The adrenals had shriveled inside.

Flash back to 1979, when, fresh out of medical school, I was studying for the Boards.

Back then there were no computer based learning programs; an “interactive” program involved using a disclosing highlighter on pulp paper. The name of the book was Clinical Simulations; it gave a clinical scenario, and a series of decision choices. At each decision point I would use the supplied highlighter and printed information would appear where blank space had been, directing me to turn to a new page.

The hypothetical patient, a fifty-four year white female with rheumatoid arthritis, took some “white pills” she got in Mexico for her joint pains, but she came in with right lower quadrant pain suggestive of appendicitis. I asked for more information and found out she smoked, she drank, and worked as a highly paid executive. Labs came through that looked OK, and I continued leafing through the book. I picked the page that let me order IV fluids and send the patient to surgery. As I ran the felt tip yellow marker across the page I read Your patient dies on the operating table. I dropped the marker and the book in shock.

At the time I had little clinical experience and no clinical confidence. A week later I discussed the case with my father, a cardiologist. He didn’t seem at all surprised. He talked about steroid dependency and the need for steroid support when people get sick.

Fast forward to yesterday.

Friday afternoons are always chaotic in doctors’ offices.
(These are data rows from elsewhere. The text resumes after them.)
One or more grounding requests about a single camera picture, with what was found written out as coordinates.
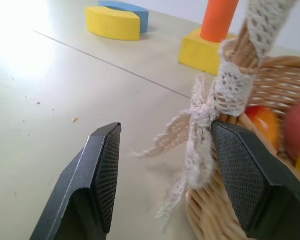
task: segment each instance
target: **orange foam cylinder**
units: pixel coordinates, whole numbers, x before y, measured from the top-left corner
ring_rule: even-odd
[[[204,40],[220,43],[229,31],[239,0],[209,0],[200,36]]]

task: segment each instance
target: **wall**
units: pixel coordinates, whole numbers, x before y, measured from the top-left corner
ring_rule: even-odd
[[[178,18],[201,23],[207,0],[122,0],[150,10],[166,13]],[[245,16],[247,0],[240,0],[237,6],[230,32],[238,33]],[[297,2],[292,14],[282,29],[277,44],[286,48],[300,51],[300,0]]]

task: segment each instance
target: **red apple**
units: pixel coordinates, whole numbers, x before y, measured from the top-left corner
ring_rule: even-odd
[[[296,160],[300,156],[300,104],[286,115],[284,139],[287,153]]]

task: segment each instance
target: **wicker basket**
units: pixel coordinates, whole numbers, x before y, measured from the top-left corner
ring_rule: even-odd
[[[277,113],[282,129],[284,115],[290,107],[300,102],[300,57],[270,57],[258,68],[261,63],[258,62],[244,24],[236,43],[227,51],[227,59],[243,71],[254,71],[257,74],[249,105],[272,108]],[[279,149],[274,149],[245,113],[239,117],[221,115],[218,120],[253,131],[269,152],[282,161],[300,181],[300,172],[295,169],[294,161],[287,156],[282,138]],[[212,153],[217,159],[215,148]],[[187,191],[186,212],[199,240],[247,239],[235,216],[218,169],[207,186],[198,191]]]

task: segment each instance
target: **yellow trapezoid block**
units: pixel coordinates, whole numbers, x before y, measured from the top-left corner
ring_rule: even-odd
[[[140,18],[131,11],[90,6],[85,9],[85,19],[88,30],[96,35],[118,40],[139,40]]]
[[[185,36],[179,53],[179,63],[212,75],[217,75],[220,65],[220,43],[206,41],[200,37],[200,28]]]

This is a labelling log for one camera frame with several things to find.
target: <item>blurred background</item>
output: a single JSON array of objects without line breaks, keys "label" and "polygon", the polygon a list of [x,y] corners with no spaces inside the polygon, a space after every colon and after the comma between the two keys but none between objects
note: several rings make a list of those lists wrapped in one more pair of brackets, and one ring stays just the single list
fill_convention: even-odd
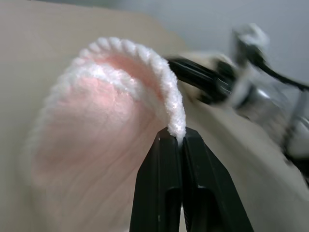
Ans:
[{"label": "blurred background", "polygon": [[142,12],[181,36],[193,50],[230,50],[233,27],[256,23],[270,37],[275,70],[309,82],[307,0],[43,0]]}]

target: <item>white cotton pad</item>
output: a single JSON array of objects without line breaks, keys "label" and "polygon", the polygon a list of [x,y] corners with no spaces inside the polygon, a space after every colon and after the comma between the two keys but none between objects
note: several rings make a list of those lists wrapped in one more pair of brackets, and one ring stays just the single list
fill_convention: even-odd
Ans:
[{"label": "white cotton pad", "polygon": [[82,50],[52,88],[21,157],[52,232],[127,229],[137,171],[166,126],[181,144],[182,96],[166,60],[118,38]]}]

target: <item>beige surface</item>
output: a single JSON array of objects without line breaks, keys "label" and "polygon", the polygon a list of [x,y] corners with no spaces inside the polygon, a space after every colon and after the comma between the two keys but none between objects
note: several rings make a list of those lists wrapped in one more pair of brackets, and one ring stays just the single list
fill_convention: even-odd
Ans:
[{"label": "beige surface", "polygon": [[163,55],[185,44],[144,15],[29,0],[0,0],[0,31],[0,231],[44,232],[32,221],[16,159],[50,86],[101,36],[131,39]]}]

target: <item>textured fabric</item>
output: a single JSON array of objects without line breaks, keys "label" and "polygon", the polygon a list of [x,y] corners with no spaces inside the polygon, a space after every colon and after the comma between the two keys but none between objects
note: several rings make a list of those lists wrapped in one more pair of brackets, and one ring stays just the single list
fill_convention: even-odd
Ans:
[{"label": "textured fabric", "polygon": [[127,230],[137,171],[166,126],[181,144],[182,97],[164,59],[117,38],[83,50],[52,88],[23,154],[51,231]]}]

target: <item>black cable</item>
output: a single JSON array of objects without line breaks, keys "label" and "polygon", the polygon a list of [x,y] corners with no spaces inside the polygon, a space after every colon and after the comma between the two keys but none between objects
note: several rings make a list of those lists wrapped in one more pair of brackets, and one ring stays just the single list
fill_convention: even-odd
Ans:
[{"label": "black cable", "polygon": [[287,85],[294,86],[300,90],[306,90],[309,91],[309,86],[293,81],[285,76],[282,76],[278,74],[277,72],[273,71],[267,64],[265,59],[263,58],[263,55],[261,51],[258,49],[257,46],[251,45],[247,47],[247,58],[251,64],[253,64],[255,67],[261,69],[265,73],[267,73],[269,76],[272,76],[273,78],[277,79],[278,81],[285,83]]}]
People getting sick try to get in before the weekend, and I don’t blame them. But people who work in the office also would like to have a long weekend, and frequently the place runs short-staffed. For a long time I have tried to maintain a policy of not scheduling any appointments for Friday afternoon before the switchboard opens on Friday morning. Especially with a crowded schedule, I’ve tried to keep slots open for established patients, and not take new patients on Fridays. As a short timer, with weeks left in my tenure, I shouldn’t get any of the new patients.
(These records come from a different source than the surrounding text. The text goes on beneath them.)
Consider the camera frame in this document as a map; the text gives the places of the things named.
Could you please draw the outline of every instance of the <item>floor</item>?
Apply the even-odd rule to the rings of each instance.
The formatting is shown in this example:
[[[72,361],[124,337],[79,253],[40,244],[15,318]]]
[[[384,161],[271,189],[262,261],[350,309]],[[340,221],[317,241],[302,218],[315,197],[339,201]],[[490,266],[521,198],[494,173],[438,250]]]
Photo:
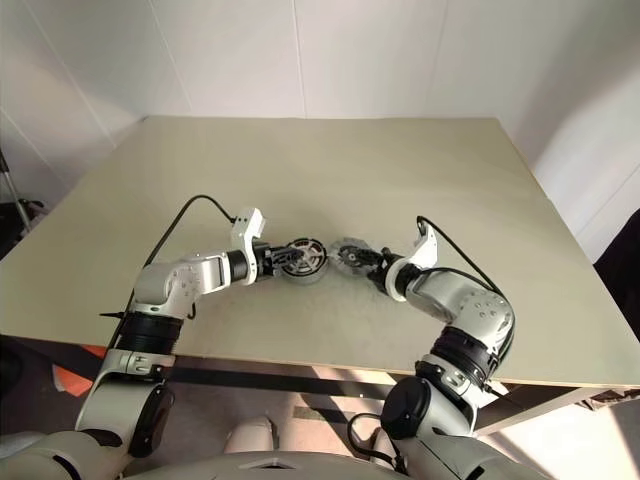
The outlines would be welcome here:
[[[47,361],[26,349],[17,353],[24,374],[2,398],[0,433],[72,429],[83,399],[55,390]],[[310,375],[393,383],[388,375],[375,372],[320,369]],[[344,441],[346,420],[355,412],[379,413],[382,408],[381,401],[361,398],[187,384],[172,389],[176,403],[160,448],[132,463],[127,474],[216,455],[234,425],[263,414],[278,425],[283,450],[350,455]],[[367,438],[374,428],[363,422],[357,434]],[[596,412],[572,405],[482,440],[550,478],[640,478],[640,401]]]

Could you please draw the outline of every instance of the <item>orange object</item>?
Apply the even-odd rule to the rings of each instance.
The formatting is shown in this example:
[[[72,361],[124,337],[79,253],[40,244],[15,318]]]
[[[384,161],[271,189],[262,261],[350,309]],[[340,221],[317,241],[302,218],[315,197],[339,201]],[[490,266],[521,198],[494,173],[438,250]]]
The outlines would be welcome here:
[[[96,345],[82,345],[82,348],[100,358],[104,358],[107,353],[105,347]],[[69,392],[74,397],[79,397],[86,393],[93,385],[93,382],[88,378],[81,377],[57,365],[53,366],[53,376],[56,388],[60,391]]]

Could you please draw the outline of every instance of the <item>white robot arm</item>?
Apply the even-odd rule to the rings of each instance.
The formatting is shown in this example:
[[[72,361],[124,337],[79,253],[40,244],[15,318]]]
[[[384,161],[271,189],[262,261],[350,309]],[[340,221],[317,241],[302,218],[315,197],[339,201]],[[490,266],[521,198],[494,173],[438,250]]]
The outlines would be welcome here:
[[[173,404],[167,387],[175,360],[173,346],[183,322],[192,315],[194,302],[233,283],[251,285],[280,269],[311,261],[299,249],[258,242],[263,227],[260,211],[245,209],[235,218],[231,250],[147,265],[75,431],[49,435],[4,460],[6,478],[111,480],[132,459],[151,454],[160,443]],[[390,392],[382,427],[403,457],[403,468],[415,478],[541,478],[469,437],[478,397],[511,343],[511,306],[491,282],[453,269],[432,268],[437,259],[435,234],[431,226],[420,231],[418,247],[407,257],[388,250],[382,255],[361,252],[375,259],[369,278],[381,291],[446,323],[430,353],[416,362],[415,376],[398,382]],[[253,478],[260,476],[256,469],[261,465],[269,468],[263,476],[272,477],[276,463],[286,465],[288,477],[295,478],[400,478],[373,464],[322,454],[272,457],[234,454],[159,469],[141,478]]]

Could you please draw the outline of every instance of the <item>table leg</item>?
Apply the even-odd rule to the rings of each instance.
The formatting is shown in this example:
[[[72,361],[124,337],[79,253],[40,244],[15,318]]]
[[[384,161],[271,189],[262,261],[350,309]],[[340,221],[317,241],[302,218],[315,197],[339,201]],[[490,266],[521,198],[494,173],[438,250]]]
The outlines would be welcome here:
[[[489,435],[560,407],[586,400],[608,388],[517,385],[478,412],[475,433]]]

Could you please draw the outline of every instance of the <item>black cable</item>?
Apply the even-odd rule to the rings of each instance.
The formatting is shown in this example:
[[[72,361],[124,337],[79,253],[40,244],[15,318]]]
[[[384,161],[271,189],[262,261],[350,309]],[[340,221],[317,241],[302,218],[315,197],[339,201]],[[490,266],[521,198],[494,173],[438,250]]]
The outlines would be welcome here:
[[[195,303],[191,304],[191,313],[189,315],[187,315],[187,318],[189,320],[193,320],[194,318],[196,318],[196,304]]]
[[[433,229],[436,232],[438,232],[442,236],[442,238],[444,238],[447,241],[447,243],[449,243],[449,245],[451,245],[453,247],[453,249],[456,252],[458,252],[458,255],[460,255],[464,259],[465,262],[467,262],[469,265],[471,265],[471,267],[476,272],[478,272],[480,274],[480,276],[484,279],[484,281],[487,282],[491,286],[490,290],[494,291],[495,293],[497,293],[501,297],[504,297],[504,294],[502,293],[502,291],[498,288],[498,286],[495,283],[493,283],[491,278],[489,278],[489,276],[486,273],[484,273],[482,271],[482,269],[478,265],[476,265],[476,263],[473,260],[471,260],[469,258],[469,256],[466,253],[464,253],[460,247],[458,247],[456,242],[451,240],[449,235],[444,233],[444,231],[440,227],[438,227],[435,223],[433,223],[428,218],[423,217],[422,215],[418,215],[418,217],[416,218],[416,222],[418,223],[418,230],[420,231],[421,235],[425,235],[426,234],[426,229],[424,228],[423,223],[427,223],[428,225],[431,225],[433,227]]]
[[[156,245],[153,247],[153,250],[151,250],[151,253],[147,257],[147,259],[144,261],[144,265],[142,266],[142,268],[146,267],[147,265],[151,264],[151,262],[153,262],[153,260],[158,255],[158,252],[160,251],[162,246],[165,244],[169,236],[173,233],[178,223],[180,223],[180,220],[182,219],[186,211],[189,209],[191,204],[193,204],[193,202],[201,198],[204,200],[210,201],[216,207],[218,207],[218,210],[220,210],[220,213],[222,213],[222,215],[224,215],[226,219],[229,220],[229,222],[231,222],[231,224],[235,223],[236,221],[235,217],[232,217],[231,215],[229,215],[229,213],[224,209],[222,205],[220,205],[220,203],[215,198],[210,197],[209,195],[203,195],[203,194],[194,195],[193,197],[191,197],[189,200],[185,202],[185,204],[182,206],[178,214],[175,216],[175,218],[173,219],[169,227],[167,227],[165,232],[162,234],[162,236],[160,237],[160,240],[158,240]],[[113,332],[113,335],[111,336],[111,340],[109,340],[109,345],[107,348],[113,348],[116,344],[116,341],[118,340],[120,331],[122,330],[122,327],[124,326],[124,323],[127,319],[127,313],[129,313],[129,308],[131,308],[131,303],[133,302],[133,294],[134,292],[133,290],[131,290],[131,294],[129,295],[129,300],[127,300],[127,306],[124,308],[122,312],[122,317],[120,318],[120,321],[118,322],[118,326],[116,327],[115,331]],[[192,315],[195,316],[195,305],[192,310]]]
[[[424,273],[426,273],[427,275],[431,275],[432,273],[436,273],[436,272],[452,272],[458,275],[461,275],[465,278],[468,278],[469,280],[472,280],[474,282],[476,282],[478,285],[480,285],[482,288],[491,291],[491,287],[489,285],[487,285],[486,283],[484,283],[482,280],[474,277],[473,275],[471,275],[470,273],[464,272],[462,270],[458,270],[457,268],[451,268],[451,267],[435,267],[435,268],[428,268],[426,270],[423,270]]]
[[[418,224],[418,231],[420,232],[420,235],[426,235],[427,233],[427,229],[425,227],[425,223],[427,225],[431,225],[433,227],[433,229],[438,232],[442,238],[444,238],[449,245],[451,245],[451,247],[453,247],[453,249],[458,253],[458,255],[460,255],[464,261],[466,261],[476,272],[478,272],[480,274],[480,276],[487,282],[487,285],[483,285],[482,282],[480,282],[477,278],[473,277],[473,275],[469,275],[466,272],[462,272],[460,270],[455,270],[455,269],[447,269],[446,267],[441,267],[443,268],[443,271],[452,271],[455,272],[459,275],[462,275],[464,277],[467,277],[473,281],[475,281],[476,283],[483,285],[484,288],[486,288],[487,290],[491,290],[495,293],[497,293],[498,295],[500,295],[502,298],[504,298],[507,302],[509,300],[507,300],[507,297],[504,293],[502,293],[502,290],[500,290],[498,288],[498,286],[493,283],[493,281],[491,280],[491,278],[489,278],[489,275],[487,275],[486,273],[484,273],[482,271],[482,269],[473,261],[469,258],[469,256],[464,253],[464,251],[462,251],[462,249],[460,247],[458,247],[458,245],[456,244],[456,242],[454,242],[449,235],[447,235],[446,233],[444,233],[444,231],[438,227],[435,223],[433,223],[431,220],[429,220],[427,217],[423,217],[422,215],[418,215],[416,217],[416,223]],[[430,271],[437,271],[438,268],[434,268],[431,269]],[[509,333],[507,334],[507,338],[504,340],[504,342],[502,343],[502,345],[500,345],[500,349],[498,350],[498,358],[500,359],[500,363],[502,363],[502,360],[507,356],[507,353],[509,353],[509,349],[511,348],[511,344],[513,342],[513,337],[514,337],[514,331],[516,328],[516,315],[515,313],[513,314],[513,322],[511,325],[511,329],[509,330]]]
[[[393,446],[394,450],[396,451],[396,458],[395,458],[396,462],[394,464],[394,461],[393,461],[394,459],[391,458],[386,453],[378,452],[377,450],[370,450],[368,448],[361,447],[356,443],[355,439],[353,438],[353,425],[360,418],[375,418],[376,420],[380,420],[380,415],[376,415],[375,413],[358,413],[354,415],[351,418],[351,420],[349,420],[349,422],[347,423],[347,439],[349,440],[349,445],[351,445],[351,448],[353,448],[356,452],[362,455],[378,458],[384,462],[387,462],[389,465],[393,467],[394,470],[400,473],[403,473],[404,461],[402,460],[402,457],[400,456],[400,452],[397,450],[395,445]]]
[[[2,153],[1,148],[0,148],[0,173],[9,173],[9,165],[7,165],[7,161],[4,158],[4,153]]]
Especially not on Friday afternoon.

Yesterday I walked cheerfully into the exam room to greet a new patient, and a relative, for the first time. The two together were a family fragment, a piece away from the context. The problem was cough.

In short order I’d found out about the colon cancer and the ileostomy as well. The patient confirmed status as ex-smoker, and I ordered a chest x-ray. The films showed the battlefield where lung tissue had fought a losing battle against smoke for a very long time.
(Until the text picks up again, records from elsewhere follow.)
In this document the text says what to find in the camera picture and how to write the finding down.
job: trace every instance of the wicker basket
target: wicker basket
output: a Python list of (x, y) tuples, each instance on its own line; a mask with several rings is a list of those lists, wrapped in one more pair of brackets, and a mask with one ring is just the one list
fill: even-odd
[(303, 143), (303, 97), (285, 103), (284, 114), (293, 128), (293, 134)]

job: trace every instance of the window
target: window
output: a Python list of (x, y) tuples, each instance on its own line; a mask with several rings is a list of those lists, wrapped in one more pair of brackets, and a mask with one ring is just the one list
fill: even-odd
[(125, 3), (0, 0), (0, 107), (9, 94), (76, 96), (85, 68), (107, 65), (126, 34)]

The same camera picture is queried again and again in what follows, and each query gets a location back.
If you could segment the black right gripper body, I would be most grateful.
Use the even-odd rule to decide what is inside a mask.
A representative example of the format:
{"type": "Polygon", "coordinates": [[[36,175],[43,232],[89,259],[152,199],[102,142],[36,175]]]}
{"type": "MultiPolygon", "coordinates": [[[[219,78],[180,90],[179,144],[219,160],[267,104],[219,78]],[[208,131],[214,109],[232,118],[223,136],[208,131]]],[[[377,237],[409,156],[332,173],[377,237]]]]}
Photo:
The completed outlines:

“Your chest x-ray looks very bad,” I said. “Have you ever been told you have emphysema?”

The patient said yes. I started writing orders for antibiotics and steroids, at the same time I reviewed the medication list. I stopped in mid-prescription. “Why do you take Florinef?” I asked.

One adrenal gland wasn’t functioning when the other one was removed because of a benign tumor.

I clicked on the Vital Signs section and found a blood pressure of 60/40. “Are you feeling OK?” I asked.

The patient felt light-headed and dizzy.

I vividly remembered the yellow highlighter on the grey paper and the words Your patient dies on the operating table. I opened the door and asked my nurse to call the ambulance, and I turned back to the patient and relative. “Your adrenal glands,” I said, “Make steroids like cortisone.” They already knew that. “When you get sick,” I continued, “you have to have more steroids to keep your blood pressure up. If you don’t have adrenal glands to make more steroids your blood pressure can go so low you can die. And right now your blood pressure is dangerously low.”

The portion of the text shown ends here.